Signal's attachment storage architecture has evolved through several iterations, traceable in its codebase from `AttachmentControllerV2` (AWS S3) to `AttachmentControllerV3` (GCS), and currently to `AttachmentControllerV4` (TUS protocol). The latest implementation combines Google Cloud Storage with the TUS resumable upload protocol. According to the code snippet below, TUS uploads are currently limited to internal testers while most users continue with GCS:

this.attachmentGenerators = Map.of(
    2, gcsAttachmentGenerator,
    3, tusAttachmentGenerator
);

final boolean useTusProtocol = this.experimentManager.isEnrolled(user.getUuid(), TUS_TRIAL_NAME);
int selectedProtocol = useTusProtocol ? 3 : 2;

The V4 server implementation resides at https://github.com/signalapp/tus-server, designed as a Cloudflare Worker application utilizing their R2 storage engine. This deployment approach requires Cloudflare's infrastructure or Wrangler emulator for testing. Unlike previous solutions where AWS or GCS handled storage operations automatically, this new approach introduces significant operational overhead with custom code maintenance.

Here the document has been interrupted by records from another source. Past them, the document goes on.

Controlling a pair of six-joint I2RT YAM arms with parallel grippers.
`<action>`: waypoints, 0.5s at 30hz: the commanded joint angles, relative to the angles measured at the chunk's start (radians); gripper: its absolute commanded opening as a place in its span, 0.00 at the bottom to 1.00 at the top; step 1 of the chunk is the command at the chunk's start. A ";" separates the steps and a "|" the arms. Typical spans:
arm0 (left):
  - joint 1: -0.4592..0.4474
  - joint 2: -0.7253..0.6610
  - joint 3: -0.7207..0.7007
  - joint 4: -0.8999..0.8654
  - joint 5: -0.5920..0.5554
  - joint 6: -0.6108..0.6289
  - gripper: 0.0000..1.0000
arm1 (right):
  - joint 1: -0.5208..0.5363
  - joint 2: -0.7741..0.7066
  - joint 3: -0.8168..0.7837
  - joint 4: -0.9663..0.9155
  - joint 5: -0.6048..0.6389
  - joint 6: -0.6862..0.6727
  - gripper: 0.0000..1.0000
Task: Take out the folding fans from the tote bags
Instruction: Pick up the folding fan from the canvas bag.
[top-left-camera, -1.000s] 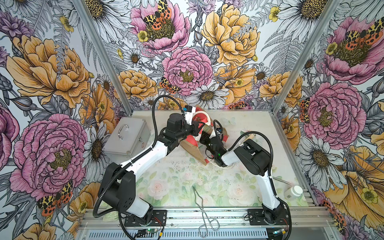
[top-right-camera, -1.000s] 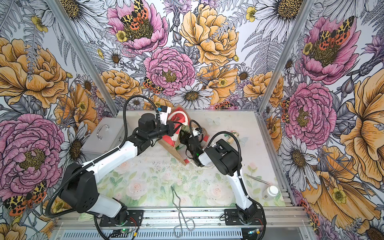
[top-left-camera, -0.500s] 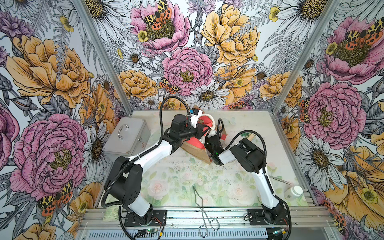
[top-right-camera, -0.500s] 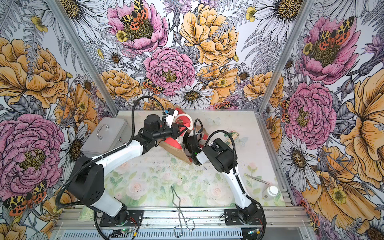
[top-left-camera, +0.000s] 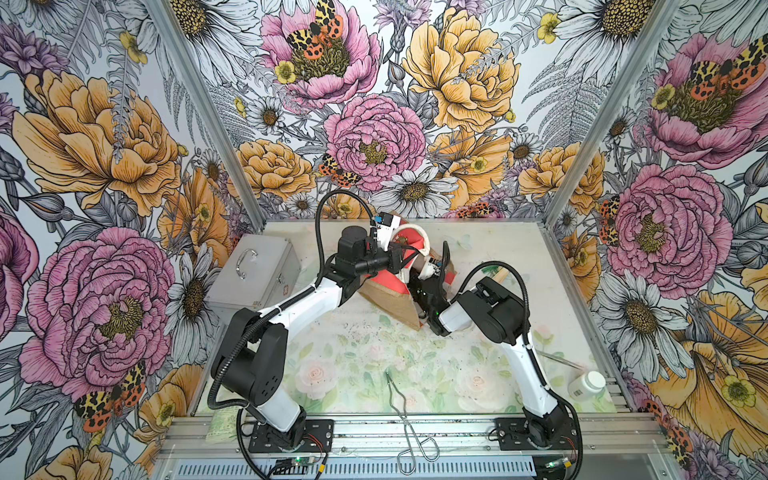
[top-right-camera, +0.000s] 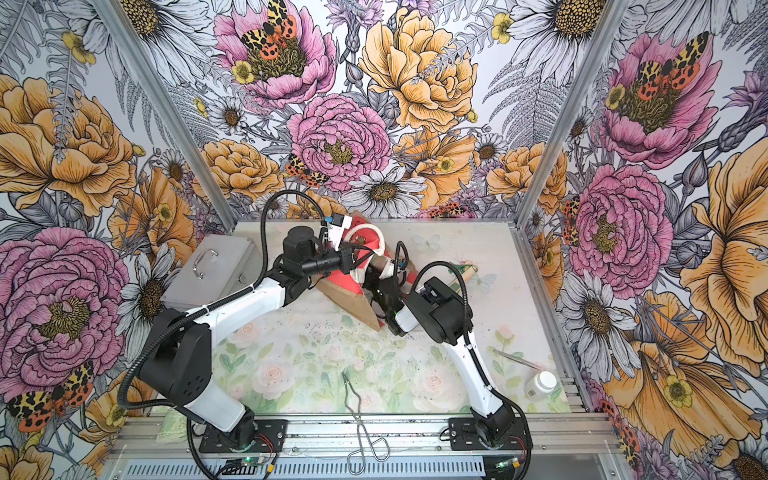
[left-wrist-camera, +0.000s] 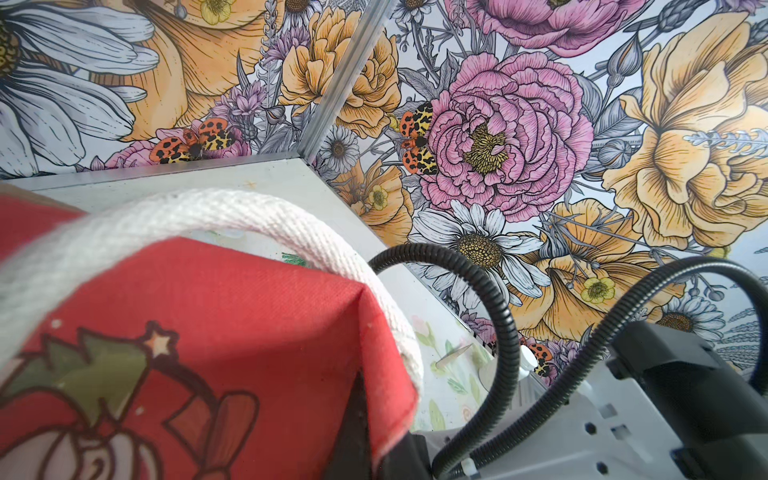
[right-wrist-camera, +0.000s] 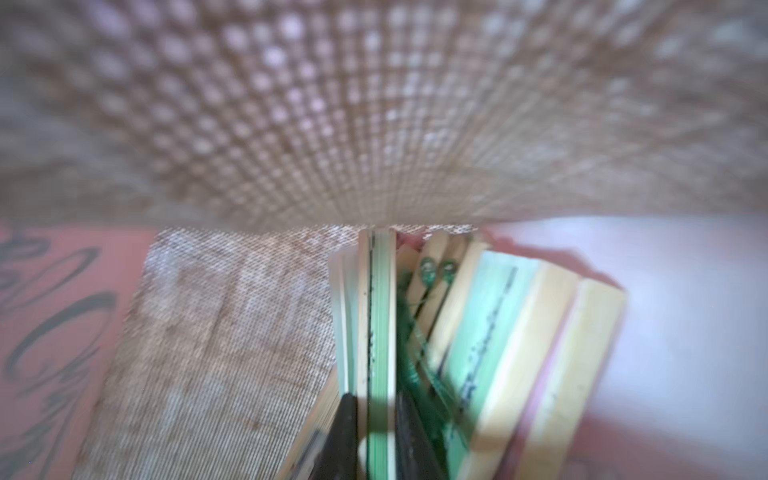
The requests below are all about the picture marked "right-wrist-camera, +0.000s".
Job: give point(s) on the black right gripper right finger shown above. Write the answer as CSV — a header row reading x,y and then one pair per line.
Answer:
x,y
415,458

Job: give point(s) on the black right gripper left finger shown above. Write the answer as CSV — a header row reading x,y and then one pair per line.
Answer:
x,y
339,455

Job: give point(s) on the burlap tote bag red trim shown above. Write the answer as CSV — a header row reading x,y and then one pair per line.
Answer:
x,y
174,175

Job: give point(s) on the folding fans in bag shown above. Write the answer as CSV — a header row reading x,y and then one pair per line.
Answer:
x,y
500,354

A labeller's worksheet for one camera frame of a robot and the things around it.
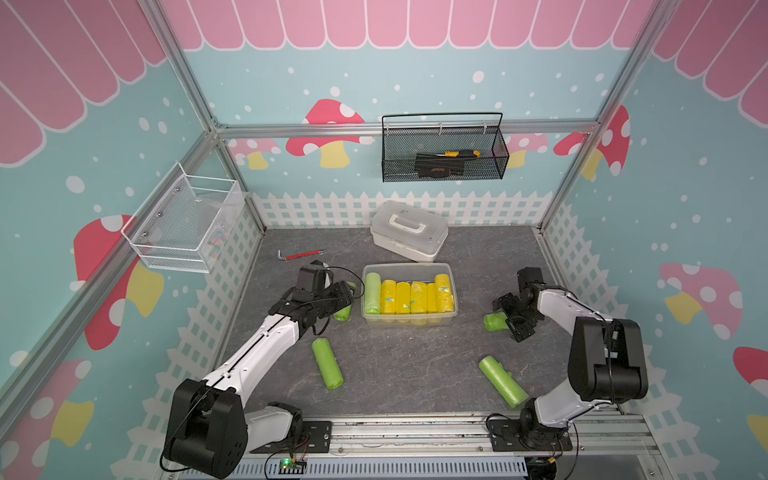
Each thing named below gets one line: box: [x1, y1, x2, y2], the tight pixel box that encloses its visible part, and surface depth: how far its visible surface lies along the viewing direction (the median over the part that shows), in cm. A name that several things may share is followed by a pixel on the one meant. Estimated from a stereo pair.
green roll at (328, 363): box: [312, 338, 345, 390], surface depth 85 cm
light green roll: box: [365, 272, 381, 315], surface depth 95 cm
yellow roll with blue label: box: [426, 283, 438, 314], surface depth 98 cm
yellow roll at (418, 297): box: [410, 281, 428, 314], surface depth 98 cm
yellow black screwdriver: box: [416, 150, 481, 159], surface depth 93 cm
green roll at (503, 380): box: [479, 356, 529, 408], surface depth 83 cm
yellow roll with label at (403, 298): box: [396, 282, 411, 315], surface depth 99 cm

While the motivation for migrating from AWS to GCS remains unclear (possibly cost-related), the transition to R2 provides definite advantages in both bandwidth costs and user experience, justifying the additional engineering and operational complexity despite the implementation requirements.

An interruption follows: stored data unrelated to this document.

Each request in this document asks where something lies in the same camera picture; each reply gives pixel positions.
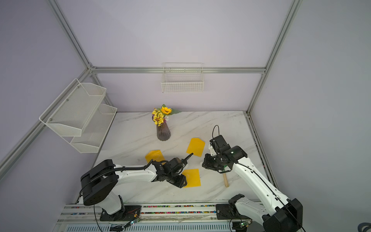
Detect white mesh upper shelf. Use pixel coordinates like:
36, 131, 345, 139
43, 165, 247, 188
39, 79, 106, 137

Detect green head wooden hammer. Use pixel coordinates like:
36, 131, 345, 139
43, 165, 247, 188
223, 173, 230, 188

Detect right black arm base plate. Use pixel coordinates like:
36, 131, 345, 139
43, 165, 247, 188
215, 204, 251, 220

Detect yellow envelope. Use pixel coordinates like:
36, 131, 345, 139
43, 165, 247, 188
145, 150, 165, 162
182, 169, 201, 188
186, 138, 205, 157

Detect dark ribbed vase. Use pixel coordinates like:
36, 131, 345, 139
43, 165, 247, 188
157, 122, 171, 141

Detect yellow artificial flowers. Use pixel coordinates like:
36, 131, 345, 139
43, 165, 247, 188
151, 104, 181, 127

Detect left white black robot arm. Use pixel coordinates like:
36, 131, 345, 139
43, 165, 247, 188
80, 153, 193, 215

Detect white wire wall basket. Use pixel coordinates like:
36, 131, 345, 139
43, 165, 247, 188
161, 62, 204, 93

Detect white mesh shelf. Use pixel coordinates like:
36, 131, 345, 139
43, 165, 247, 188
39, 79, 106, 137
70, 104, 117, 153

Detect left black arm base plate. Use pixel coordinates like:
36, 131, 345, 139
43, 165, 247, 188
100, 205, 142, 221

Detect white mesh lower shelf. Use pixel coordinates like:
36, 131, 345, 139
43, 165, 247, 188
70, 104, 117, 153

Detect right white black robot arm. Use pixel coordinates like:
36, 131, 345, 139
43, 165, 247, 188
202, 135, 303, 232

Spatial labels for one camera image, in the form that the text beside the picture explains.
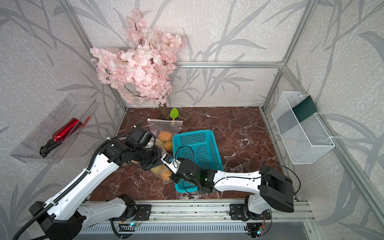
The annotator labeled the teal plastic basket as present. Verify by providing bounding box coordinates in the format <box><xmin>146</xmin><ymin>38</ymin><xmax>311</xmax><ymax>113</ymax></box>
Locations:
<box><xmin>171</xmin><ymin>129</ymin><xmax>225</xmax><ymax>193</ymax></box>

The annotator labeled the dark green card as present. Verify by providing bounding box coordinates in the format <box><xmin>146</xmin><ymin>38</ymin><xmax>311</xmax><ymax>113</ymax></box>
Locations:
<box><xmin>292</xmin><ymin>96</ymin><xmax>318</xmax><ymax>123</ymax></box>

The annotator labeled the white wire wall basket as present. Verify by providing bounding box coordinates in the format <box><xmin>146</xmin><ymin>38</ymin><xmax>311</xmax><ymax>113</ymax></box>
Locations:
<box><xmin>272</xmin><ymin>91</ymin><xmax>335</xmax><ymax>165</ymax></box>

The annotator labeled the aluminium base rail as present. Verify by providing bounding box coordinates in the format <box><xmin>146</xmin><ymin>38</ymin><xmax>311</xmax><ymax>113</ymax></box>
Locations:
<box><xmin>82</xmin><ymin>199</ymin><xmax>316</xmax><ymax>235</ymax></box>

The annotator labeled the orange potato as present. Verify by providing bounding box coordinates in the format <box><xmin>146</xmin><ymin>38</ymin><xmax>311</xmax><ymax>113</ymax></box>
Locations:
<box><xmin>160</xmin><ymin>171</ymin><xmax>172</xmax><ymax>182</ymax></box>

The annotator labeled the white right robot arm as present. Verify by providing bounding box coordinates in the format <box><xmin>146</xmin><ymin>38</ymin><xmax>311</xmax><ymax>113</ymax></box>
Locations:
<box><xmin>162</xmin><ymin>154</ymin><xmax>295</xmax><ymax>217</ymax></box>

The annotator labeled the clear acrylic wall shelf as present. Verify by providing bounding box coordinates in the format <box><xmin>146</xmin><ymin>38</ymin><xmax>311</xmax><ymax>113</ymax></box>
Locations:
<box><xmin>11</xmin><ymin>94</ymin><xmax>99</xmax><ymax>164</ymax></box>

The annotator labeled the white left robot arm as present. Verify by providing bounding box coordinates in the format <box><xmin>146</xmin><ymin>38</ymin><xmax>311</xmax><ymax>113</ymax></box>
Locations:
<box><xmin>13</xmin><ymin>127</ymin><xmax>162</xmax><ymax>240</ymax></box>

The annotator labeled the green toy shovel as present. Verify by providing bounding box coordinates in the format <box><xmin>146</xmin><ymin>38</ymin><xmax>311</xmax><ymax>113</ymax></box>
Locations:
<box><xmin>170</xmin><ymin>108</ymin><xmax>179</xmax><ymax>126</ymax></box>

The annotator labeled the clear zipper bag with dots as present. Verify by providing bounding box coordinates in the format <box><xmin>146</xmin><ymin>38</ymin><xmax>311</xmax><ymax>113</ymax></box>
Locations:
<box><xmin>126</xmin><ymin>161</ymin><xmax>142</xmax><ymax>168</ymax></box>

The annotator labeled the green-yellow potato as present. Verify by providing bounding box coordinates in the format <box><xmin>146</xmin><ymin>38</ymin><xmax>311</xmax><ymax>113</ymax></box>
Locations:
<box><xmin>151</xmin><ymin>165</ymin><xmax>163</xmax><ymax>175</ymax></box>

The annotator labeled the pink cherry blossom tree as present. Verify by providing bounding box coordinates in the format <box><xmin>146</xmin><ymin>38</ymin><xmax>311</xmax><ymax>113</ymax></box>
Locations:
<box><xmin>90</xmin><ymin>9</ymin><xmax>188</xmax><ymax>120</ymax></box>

For organizations seeking private Signal deployments, replicating Cloudflare's infrastructure isn't practical. Using Wrangler would only provide an emulation environment with potential performance limitations. Meanwhile, GCS might be unfamiliar or inaccessible for certain deployment scenarios.

Two independent approaches can successfully address private Signal attachment storage requirements. Either solution can be implemented independently or combined:

Approach 1: Synchronized Server-Client Modification
Modify the server by reintroducing AWS S3 support within the `AttachmentControllerV4` framework, replacing the existing `gcsAttachmentGenerator` with an `awsAttachmentGenerator`. This requires corresponding client modifications, though changes are minimal - primarily disabling the resumable upload functionality in the attachment transfer logic.

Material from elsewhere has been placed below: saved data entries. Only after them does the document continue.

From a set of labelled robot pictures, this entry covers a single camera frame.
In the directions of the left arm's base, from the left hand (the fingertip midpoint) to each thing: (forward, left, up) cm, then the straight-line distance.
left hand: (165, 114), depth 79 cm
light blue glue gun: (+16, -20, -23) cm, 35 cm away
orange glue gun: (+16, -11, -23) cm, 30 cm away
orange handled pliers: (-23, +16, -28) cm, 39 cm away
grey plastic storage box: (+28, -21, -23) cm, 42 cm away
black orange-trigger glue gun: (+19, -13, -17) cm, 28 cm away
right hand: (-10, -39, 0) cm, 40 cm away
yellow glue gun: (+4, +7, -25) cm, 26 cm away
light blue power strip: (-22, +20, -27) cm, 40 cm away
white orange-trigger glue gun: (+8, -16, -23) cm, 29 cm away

Approach 2: Server-Side TUS Implementation
Reimplement the TUS server component independently. An example implementation is available at: https://github.com/alexsunday/tus-storage

Deployment via Docker Compose is straightforward:

docker run -d --rm --name tus-server --network signal-backend \
  -e AWS_ACCESS_KEY_ID=AKIAEXAMPLEKEY \
  -e AWS_SECRET_ACCESS_KEY=wJalrXUtnFEMI/K7MDENG/bPxRfiCYEXAMPLEKEY \
  -e AWS_REGION=us-west-2 \
  tuss:latest /app/tuss \
  -redis redis://redis:6379/1 \
  -secret base64EncodedSecretKey1234567890ABCDEFGHIJKLMNOPQRSTUVWXYZ

This approach maintains full compatibility with the existing Signal client without requiring any modifications. However, upload speeds may not match direct AWS S3 transfers from the client. The official implementation leverages Cloudflare's global CDN network for optimal performance. For private deployments, Approach 1 with direct AWS S3 uploads might provide better throughput.

Both solutions successfully achieve private attachment storage, with the optimal choice depending on existing infrastructure, performance requirements, and operational preferences.